- Exercise brief
Repeat the data verbatim.

Stored items
────

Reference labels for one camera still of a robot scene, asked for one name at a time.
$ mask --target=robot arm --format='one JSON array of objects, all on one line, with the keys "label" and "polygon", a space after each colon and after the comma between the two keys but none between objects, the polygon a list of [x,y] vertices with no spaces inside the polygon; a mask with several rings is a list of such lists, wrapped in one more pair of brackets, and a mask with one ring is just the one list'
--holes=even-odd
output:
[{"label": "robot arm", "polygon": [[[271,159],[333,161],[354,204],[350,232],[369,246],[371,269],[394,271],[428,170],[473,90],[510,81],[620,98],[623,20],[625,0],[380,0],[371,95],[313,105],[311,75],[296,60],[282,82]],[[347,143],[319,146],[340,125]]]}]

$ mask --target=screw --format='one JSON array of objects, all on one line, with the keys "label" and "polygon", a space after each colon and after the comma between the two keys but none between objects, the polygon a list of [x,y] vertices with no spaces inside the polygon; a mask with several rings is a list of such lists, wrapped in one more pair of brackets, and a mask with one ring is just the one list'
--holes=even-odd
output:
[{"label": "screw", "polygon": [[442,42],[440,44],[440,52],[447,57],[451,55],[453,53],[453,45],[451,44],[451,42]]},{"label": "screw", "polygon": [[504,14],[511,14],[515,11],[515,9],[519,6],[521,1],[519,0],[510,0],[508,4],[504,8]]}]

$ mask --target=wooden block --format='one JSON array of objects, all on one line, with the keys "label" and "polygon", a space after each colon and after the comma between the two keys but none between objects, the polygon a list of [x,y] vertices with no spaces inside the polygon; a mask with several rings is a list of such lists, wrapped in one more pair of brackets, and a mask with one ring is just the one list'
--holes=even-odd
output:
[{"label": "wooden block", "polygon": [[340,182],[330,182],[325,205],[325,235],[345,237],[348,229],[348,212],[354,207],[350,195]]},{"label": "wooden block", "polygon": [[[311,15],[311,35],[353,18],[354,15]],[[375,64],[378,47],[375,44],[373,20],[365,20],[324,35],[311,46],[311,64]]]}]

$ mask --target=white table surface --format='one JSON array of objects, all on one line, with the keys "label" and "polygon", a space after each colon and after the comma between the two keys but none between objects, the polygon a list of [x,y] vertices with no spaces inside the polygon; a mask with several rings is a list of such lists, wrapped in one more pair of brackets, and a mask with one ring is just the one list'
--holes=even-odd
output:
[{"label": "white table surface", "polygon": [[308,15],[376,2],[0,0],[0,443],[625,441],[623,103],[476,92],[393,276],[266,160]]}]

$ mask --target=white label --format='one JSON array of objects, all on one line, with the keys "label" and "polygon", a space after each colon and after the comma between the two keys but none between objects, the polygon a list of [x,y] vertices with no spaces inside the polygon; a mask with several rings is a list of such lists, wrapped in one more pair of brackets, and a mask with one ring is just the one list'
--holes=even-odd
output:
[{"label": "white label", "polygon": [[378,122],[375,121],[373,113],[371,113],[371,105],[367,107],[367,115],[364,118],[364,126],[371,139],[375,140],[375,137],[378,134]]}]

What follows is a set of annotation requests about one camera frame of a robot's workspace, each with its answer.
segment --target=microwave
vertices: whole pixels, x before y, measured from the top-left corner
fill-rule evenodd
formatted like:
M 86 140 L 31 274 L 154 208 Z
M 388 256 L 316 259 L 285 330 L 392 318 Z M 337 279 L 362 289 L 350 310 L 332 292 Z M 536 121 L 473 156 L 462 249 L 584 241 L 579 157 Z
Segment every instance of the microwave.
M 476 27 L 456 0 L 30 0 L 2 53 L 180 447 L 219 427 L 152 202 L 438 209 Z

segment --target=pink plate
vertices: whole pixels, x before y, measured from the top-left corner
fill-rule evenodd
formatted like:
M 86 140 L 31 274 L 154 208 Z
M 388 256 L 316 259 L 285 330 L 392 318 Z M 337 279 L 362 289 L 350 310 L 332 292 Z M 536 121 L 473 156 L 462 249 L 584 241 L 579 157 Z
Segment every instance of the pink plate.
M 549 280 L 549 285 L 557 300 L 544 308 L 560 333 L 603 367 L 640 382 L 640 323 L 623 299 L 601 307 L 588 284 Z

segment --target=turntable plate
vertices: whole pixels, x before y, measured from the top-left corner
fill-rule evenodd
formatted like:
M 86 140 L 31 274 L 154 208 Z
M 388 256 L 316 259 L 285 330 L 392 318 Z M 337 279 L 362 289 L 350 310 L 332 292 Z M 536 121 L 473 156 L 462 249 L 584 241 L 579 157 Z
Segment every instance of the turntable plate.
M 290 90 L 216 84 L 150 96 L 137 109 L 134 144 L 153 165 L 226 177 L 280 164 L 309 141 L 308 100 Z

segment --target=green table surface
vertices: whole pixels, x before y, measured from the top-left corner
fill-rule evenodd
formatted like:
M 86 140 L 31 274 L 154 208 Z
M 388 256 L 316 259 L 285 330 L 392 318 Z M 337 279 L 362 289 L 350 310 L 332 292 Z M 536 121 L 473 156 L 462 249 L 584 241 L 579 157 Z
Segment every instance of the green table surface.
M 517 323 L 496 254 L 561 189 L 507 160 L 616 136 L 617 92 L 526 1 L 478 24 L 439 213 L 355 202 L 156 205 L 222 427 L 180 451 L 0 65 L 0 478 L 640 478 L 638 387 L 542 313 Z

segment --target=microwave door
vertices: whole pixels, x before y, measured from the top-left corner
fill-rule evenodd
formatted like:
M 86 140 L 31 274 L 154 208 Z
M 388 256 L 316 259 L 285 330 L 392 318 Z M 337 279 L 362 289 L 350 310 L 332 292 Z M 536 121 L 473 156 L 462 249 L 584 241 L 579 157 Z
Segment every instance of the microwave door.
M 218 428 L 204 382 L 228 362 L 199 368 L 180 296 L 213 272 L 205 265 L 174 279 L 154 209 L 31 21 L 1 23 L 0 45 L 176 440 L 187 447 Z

────

- Answer box
Reference labels for one camera still of a robot scene, asked for one name at a time.
$ mask --target=robot arm --format='one JSON array of objects, all on one line, with the keys "label" and "polygon", a space after each colon and after the comma between the two keys but none between objects, the polygon a list of [x,y] vertices with no spaces inside the polygon; a mask with several rings is a list of such lists, wrapped in one more pair of brackets, and a mask with one ring is just the one list'
--holes=even-odd
output:
[{"label": "robot arm", "polygon": [[[271,159],[333,161],[354,204],[350,232],[369,246],[371,269],[394,271],[428,170],[473,90],[510,81],[620,98],[623,20],[625,0],[380,0],[371,95],[313,105],[311,75],[296,60],[282,82]],[[347,143],[319,146],[340,125]]]}]

$ mask --target=screw --format='one JSON array of objects, all on one line, with the keys "label" and "polygon", a space after each colon and after the comma between the two keys but none between objects, the polygon a list of [x,y] vertices with no spaces inside the polygon; a mask with several rings is a list of such lists, wrapped in one more pair of brackets, and a mask with one ring is just the one list'
--holes=even-odd
output:
[{"label": "screw", "polygon": [[442,42],[440,44],[440,52],[447,57],[451,55],[453,53],[453,45],[451,44],[451,42]]},{"label": "screw", "polygon": [[504,14],[511,14],[515,11],[515,9],[519,6],[521,1],[519,0],[510,0],[508,4],[504,8]]}]

$ mask --target=wooden block --format='one JSON array of objects, all on one line, with the keys "label" and "polygon", a space after each colon and after the comma between the two keys but none between objects, the polygon a list of [x,y] vertices with no spaces inside the polygon; a mask with several rings is a list of such lists, wrapped in one more pair of brackets, and a mask with one ring is just the one list'
--holes=even-odd
output:
[{"label": "wooden block", "polygon": [[340,182],[330,182],[325,205],[325,235],[345,237],[348,229],[348,212],[354,207],[350,195]]},{"label": "wooden block", "polygon": [[[311,15],[311,35],[353,18],[354,15]],[[375,64],[378,47],[375,44],[373,20],[365,20],[324,35],[311,46],[311,64]]]}]

$ mask --target=white table surface --format='one JSON array of objects, all on one line, with the keys "label" and "polygon", a space after each colon and after the comma between the two keys but none between objects, the polygon a list of [x,y] vertices with no spaces inside the polygon; a mask with several rings is a list of such lists, wrapped in one more pair of brackets, and a mask with one ring is just the one list'
--holes=even-odd
output:
[{"label": "white table surface", "polygon": [[308,15],[376,2],[0,0],[0,443],[625,441],[623,103],[476,92],[393,276],[266,160]]}]

$ mask --target=white label --format='one JSON array of objects, all on one line, with the keys "label" and "polygon", a space after each colon and after the comma between the two keys but none between objects, the polygon a list of [x,y] vertices with no spaces inside the polygon; a mask with several rings is a list of such lists, wrapped in one more pair of brackets, and a mask with one ring is just the one list'
--holes=even-odd
output:
[{"label": "white label", "polygon": [[378,122],[375,121],[373,113],[371,113],[371,105],[367,107],[367,115],[364,118],[364,126],[371,139],[375,140],[375,137],[378,134]]}]

What follows is a set of annotation requests about one camera frame of a robot's workspace, each with its answer.
segment --target=microwave
vertices: whole pixels, x before y, measured from the top-left corner
fill-rule evenodd
formatted like:
M 86 140 L 31 274 L 154 208 Z
M 388 256 L 316 259 L 285 330 L 392 318 Z M 337 279 L 362 289 L 350 310 L 332 292 Z M 536 121 L 473 156 L 462 249 L 584 241 L 579 157 Z
Segment every instance of the microwave.
M 476 27 L 456 0 L 30 0 L 2 53 L 180 447 L 219 427 L 152 202 L 438 209 Z

segment --target=pink plate
vertices: whole pixels, x before y, measured from the top-left corner
fill-rule evenodd
formatted like:
M 86 140 L 31 274 L 154 208 Z
M 388 256 L 316 259 L 285 330 L 392 318 Z M 337 279 L 362 289 L 350 310 L 332 292 Z M 536 121 L 473 156 L 462 249 L 584 241 L 579 157 Z
Segment every instance of the pink plate.
M 549 280 L 549 285 L 557 300 L 544 308 L 560 333 L 603 367 L 640 382 L 640 323 L 623 299 L 601 307 L 588 284 Z

segment --target=turntable plate
vertices: whole pixels, x before y, measured from the top-left corner
fill-rule evenodd
formatted like:
M 86 140 L 31 274 L 154 208 Z
M 388 256 L 316 259 L 285 330 L 392 318 Z M 337 279 L 362 289 L 350 310 L 332 292 Z M 536 121 L 473 156 L 462 249 L 584 241 L 579 157 Z
Segment every instance of the turntable plate.
M 290 90 L 216 84 L 150 96 L 137 109 L 134 144 L 153 165 L 226 177 L 280 164 L 309 141 L 308 100 Z

segment --target=green table surface
vertices: whole pixels, x before y, measured from the top-left corner
fill-rule evenodd
formatted like:
M 86 140 L 31 274 L 154 208 Z
M 388 256 L 316 259 L 285 330 L 392 318 Z M 337 279 L 362 289 L 350 310 L 332 292 Z M 536 121 L 473 156 L 462 249 L 584 241 L 579 157 Z
Segment every instance of the green table surface.
M 517 323 L 496 254 L 561 189 L 507 160 L 616 136 L 617 92 L 526 1 L 478 24 L 439 213 L 355 202 L 156 205 L 222 427 L 180 451 L 0 65 L 0 478 L 640 478 L 638 387 L 542 313 Z

segment --target=microwave door
vertices: whole pixels, x before y, measured from the top-left corner
fill-rule evenodd
formatted like:
M 86 140 L 31 274 L 154 208 Z
M 388 256 L 316 259 L 285 330 L 392 318 Z M 337 279 L 362 289 L 350 310 L 332 292 Z M 536 121 L 473 156 L 462 249 L 584 241 L 579 157 Z
Segment every instance of the microwave door.
M 218 428 L 204 382 L 228 362 L 199 368 L 180 296 L 213 272 L 205 265 L 174 279 L 154 209 L 31 21 L 1 23 L 0 45 L 176 440 L 187 447 Z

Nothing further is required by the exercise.